I tried an experiment with one channel run through the QwtWeedingCurveFitter and the other through the min/max weeding routine I have. With 1,000,000 samples the QwtWeedingCurveFitter with a tolerance of 50 (not sure if that's large or small) took about 20+ seconds to weed the 1,000,000 points to about 1557.
Could you please upload the data set somewhere - I would be interested in checking the DP implementation and playing with alternative algorithms ?
But in the end its obvious that you can implement a faster algorithm easily, when you know that a polygon has increasing x values ( maybe even equidistant ) only !
In general it might be a good idea to introduce an API where the user can pass the information, that the samples are ordered in one direction.
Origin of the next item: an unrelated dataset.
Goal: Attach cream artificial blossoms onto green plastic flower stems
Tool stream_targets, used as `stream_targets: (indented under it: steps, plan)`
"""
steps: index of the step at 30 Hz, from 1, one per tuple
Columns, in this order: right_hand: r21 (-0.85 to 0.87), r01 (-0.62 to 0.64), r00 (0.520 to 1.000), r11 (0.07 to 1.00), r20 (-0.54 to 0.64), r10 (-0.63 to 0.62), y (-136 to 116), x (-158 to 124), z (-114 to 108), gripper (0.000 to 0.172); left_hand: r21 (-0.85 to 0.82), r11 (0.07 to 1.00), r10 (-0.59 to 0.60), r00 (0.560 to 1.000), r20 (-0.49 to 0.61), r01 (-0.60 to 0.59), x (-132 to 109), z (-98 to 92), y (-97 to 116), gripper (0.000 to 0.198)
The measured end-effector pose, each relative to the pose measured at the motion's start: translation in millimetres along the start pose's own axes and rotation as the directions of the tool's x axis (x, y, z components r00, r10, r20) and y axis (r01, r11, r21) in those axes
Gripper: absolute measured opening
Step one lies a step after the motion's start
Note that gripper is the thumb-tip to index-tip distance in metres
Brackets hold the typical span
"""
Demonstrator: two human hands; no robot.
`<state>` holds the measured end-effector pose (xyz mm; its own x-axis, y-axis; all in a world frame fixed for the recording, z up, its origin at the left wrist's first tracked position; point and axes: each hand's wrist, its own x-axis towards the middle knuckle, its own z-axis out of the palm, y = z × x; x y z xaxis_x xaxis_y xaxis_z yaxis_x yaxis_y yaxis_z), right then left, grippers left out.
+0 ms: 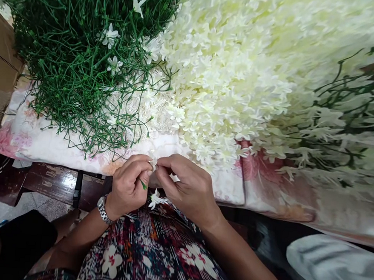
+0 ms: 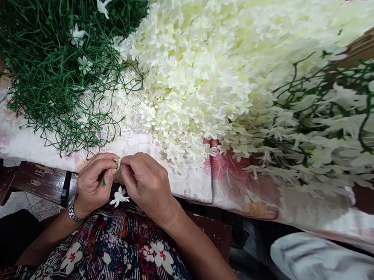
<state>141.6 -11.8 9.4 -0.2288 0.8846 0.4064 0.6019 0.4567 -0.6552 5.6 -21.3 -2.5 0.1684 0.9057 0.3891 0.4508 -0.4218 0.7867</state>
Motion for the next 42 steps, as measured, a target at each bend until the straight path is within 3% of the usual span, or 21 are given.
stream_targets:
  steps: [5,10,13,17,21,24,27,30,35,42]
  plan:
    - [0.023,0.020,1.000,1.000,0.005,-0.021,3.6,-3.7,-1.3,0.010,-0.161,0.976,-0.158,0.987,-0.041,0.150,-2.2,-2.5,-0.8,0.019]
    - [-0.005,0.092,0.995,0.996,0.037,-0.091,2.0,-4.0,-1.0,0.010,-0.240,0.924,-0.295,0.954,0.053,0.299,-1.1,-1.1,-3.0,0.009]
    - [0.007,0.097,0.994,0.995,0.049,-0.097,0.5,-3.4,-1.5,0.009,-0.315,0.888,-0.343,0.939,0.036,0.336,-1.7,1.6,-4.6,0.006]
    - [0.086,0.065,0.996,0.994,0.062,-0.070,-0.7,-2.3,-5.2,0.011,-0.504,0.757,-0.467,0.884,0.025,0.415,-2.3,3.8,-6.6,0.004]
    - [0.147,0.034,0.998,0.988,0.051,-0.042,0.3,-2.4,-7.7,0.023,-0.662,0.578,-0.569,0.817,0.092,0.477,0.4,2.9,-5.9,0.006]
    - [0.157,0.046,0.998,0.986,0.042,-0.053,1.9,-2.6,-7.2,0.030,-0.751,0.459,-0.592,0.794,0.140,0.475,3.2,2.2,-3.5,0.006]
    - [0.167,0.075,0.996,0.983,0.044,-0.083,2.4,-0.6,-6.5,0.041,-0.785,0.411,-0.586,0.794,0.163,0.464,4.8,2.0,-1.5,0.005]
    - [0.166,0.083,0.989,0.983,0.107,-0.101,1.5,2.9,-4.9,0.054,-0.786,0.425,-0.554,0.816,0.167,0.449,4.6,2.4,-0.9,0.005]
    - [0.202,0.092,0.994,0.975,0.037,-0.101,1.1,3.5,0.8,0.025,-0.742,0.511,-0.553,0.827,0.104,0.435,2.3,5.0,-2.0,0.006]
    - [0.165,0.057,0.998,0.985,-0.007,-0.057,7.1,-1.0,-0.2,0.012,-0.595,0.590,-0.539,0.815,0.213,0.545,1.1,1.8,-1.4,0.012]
At the moment there is only qwtUpperSampleIndex that could use this information, but several other operations could benefit from this information:
- clipping algorithm ( your ROI code would be obsolete )
- bounding rectangle calculation
- closest point lookups
- ...
If you are overloading the drawSeries() could you also restrict the to/from at this level also to solve the ROI data point reduction
Sure.
Maybe its worth to disable polygon clipping for situations, when the curve is vertically also inside of the visible area. But be careful with it as Qt renders before it clips what leads to a horrible performance when the points are far outside the visible area.
What is the magic code line for this ...
As said before: this is more interesting for oscilloscope alike plots that need high refresh rates. With having levels of detail the performance will be by far good enough.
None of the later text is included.